## What to work on
The lines below, from the one holding "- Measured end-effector" through the one holding "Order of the", are to be restated word for word, with all images left out.

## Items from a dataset
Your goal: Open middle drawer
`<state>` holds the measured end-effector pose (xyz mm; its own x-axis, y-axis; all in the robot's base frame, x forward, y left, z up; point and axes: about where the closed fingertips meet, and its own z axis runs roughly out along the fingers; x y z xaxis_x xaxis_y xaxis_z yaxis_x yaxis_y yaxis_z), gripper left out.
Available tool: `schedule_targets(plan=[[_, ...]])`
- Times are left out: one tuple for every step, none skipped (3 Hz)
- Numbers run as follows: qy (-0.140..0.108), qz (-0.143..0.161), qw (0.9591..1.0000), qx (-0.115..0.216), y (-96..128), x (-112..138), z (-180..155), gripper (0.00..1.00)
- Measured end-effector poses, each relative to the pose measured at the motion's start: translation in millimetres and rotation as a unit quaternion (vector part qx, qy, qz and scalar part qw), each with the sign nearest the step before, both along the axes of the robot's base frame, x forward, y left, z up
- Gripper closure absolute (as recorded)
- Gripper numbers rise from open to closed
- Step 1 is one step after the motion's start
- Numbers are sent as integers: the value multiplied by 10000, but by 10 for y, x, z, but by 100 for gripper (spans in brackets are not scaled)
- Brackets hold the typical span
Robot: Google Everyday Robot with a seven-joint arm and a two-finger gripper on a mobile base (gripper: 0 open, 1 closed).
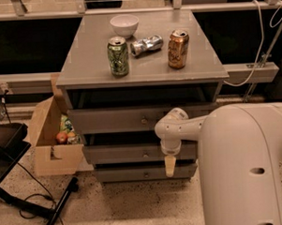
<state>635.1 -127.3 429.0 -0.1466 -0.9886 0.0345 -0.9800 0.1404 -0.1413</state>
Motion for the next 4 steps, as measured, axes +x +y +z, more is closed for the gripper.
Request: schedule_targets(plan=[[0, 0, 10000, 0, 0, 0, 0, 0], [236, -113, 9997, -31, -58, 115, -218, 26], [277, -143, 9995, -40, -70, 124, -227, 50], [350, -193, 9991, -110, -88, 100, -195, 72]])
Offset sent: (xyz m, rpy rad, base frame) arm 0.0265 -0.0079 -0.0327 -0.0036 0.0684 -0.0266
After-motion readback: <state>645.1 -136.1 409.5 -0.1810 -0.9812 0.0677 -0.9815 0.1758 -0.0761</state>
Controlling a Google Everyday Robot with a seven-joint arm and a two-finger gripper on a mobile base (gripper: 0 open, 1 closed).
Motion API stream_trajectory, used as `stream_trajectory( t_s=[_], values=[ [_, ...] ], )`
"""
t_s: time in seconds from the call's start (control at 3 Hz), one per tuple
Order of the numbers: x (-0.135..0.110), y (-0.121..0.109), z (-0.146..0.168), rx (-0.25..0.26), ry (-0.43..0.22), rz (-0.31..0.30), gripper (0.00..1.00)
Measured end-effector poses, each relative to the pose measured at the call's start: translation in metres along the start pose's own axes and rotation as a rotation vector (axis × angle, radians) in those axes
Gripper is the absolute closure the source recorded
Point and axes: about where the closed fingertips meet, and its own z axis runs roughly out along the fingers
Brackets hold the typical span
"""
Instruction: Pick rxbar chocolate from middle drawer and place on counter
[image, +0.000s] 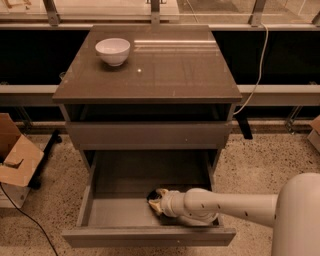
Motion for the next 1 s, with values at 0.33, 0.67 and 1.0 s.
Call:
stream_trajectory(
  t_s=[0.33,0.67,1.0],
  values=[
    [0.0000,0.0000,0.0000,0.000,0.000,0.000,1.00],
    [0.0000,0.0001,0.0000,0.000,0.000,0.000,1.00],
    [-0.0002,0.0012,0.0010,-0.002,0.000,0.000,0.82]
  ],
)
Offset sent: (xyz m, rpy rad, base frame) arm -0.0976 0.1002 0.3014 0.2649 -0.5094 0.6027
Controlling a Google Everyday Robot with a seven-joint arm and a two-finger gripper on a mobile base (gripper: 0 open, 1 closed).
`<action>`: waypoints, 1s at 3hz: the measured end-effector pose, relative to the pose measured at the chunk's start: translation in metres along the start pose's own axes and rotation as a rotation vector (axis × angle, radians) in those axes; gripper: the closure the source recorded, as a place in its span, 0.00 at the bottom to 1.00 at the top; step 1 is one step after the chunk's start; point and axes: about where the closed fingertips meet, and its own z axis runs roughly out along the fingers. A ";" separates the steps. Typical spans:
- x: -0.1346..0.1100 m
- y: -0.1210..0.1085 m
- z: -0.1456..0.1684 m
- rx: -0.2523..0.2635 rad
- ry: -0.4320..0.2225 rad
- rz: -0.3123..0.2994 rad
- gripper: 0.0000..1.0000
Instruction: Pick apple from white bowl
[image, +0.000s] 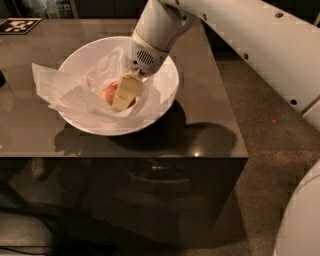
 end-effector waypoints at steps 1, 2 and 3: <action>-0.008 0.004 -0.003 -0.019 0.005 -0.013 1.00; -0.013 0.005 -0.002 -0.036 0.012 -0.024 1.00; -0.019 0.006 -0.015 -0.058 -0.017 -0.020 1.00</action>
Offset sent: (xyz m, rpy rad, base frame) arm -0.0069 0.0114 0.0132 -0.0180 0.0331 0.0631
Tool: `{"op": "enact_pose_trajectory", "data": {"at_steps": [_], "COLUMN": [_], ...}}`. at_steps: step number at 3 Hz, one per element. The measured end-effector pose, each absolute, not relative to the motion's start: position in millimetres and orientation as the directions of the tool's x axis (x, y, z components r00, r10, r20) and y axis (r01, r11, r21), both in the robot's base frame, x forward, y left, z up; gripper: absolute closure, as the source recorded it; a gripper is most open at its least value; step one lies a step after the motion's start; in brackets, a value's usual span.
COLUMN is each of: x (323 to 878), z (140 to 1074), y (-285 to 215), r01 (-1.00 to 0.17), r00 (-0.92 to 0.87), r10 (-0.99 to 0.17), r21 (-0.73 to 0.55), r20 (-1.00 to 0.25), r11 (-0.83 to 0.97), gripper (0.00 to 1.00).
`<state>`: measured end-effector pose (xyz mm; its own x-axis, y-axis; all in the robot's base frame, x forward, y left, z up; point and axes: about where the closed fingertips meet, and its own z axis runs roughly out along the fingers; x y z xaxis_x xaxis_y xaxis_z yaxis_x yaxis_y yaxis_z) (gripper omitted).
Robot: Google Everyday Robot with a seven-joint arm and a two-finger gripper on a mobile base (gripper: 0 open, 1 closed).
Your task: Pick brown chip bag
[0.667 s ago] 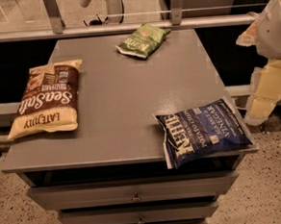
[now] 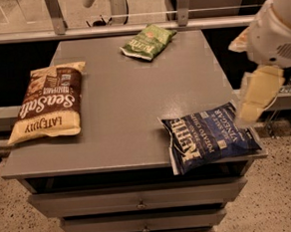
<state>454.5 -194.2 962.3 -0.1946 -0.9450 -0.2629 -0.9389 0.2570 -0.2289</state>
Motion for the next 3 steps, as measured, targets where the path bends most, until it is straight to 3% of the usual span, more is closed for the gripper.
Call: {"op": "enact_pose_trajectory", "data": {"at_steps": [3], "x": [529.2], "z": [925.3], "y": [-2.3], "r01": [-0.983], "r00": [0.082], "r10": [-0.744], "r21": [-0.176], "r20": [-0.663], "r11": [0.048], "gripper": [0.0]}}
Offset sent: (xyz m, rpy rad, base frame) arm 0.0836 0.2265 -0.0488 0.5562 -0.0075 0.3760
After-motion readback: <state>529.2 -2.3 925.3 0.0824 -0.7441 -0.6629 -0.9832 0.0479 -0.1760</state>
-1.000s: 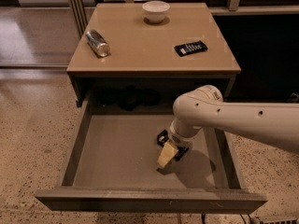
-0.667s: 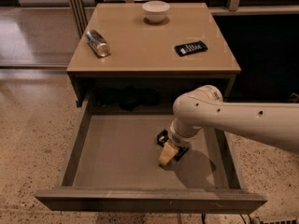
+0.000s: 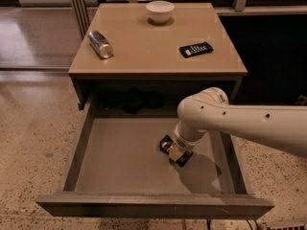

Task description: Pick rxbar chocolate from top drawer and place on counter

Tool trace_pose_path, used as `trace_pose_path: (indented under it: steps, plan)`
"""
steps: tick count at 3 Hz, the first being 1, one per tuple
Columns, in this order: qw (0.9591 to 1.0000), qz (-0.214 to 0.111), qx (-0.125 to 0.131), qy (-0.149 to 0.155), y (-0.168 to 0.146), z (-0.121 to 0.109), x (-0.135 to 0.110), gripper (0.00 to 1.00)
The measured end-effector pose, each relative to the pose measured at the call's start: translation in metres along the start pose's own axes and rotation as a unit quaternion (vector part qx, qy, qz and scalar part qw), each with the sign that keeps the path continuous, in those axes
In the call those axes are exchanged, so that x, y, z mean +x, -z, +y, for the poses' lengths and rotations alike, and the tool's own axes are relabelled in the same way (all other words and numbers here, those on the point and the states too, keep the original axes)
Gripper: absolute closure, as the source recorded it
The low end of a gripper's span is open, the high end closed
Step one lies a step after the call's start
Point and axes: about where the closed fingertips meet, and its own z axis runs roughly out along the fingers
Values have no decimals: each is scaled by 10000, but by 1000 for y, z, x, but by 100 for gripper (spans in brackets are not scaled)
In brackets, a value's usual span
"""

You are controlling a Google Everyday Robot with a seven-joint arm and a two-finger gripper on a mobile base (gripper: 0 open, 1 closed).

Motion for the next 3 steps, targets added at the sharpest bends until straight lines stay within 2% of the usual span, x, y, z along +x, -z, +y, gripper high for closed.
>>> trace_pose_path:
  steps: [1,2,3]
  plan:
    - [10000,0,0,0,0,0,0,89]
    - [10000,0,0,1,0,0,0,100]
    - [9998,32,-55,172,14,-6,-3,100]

## Solution to this problem
- Measured end-effector poses, each relative to the pose measured at the motion's start: translation in millimetres and rotation as a unit quaternion (vector part qx, qy, qz and scalar part qw), each with the sign nearest the step before, both along the axes of the robot's base frame, x forward, y left, z up
- Gripper closure absolute (as recorded)
- Gripper numbers rise from open to closed
- Step 1 is one step after the motion's start
- Numbers are sent as integers: the value multiplied by 10000, but by 10 for y, x, z, but by 100 for gripper (spans in brackets are not scaled)
- Brackets hold the typical span
Robot: Google Everyday Robot with a seven-joint arm and a two-finger gripper on a mobile base (gripper: 0 open, 1 closed).
<state>635.1 -127.3 429.0 -0.1466 -0.9886 0.0345 -0.9800 0.1404 -0.1413</state>
Motion for the next 4 steps, as measured, axes +x +y +z, more is closed for the gripper.
Request: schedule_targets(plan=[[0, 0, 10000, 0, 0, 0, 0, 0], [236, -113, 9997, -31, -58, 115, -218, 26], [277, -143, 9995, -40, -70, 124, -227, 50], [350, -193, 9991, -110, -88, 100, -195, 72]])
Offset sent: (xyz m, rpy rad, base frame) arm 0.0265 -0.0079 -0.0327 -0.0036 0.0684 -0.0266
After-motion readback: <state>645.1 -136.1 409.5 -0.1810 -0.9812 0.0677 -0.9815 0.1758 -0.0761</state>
Controlling a Google Everyday Robot with a seven-joint arm and a two-finger gripper on a mobile base (gripper: 0 open, 1 closed).
Motion API stream_trajectory, used as `stream_trajectory( t_s=[_], values=[ [_, ...] ], )`
"""
t_s: time in seconds from the call's start (control at 3 Hz), one per tuple
Order of the numbers: x (-0.135..0.110), y (-0.121..0.109), z (-0.146..0.168), rx (-0.25..0.26), ry (-0.43..0.22), rz (-0.31..0.30), gripper (0.00..1.00)

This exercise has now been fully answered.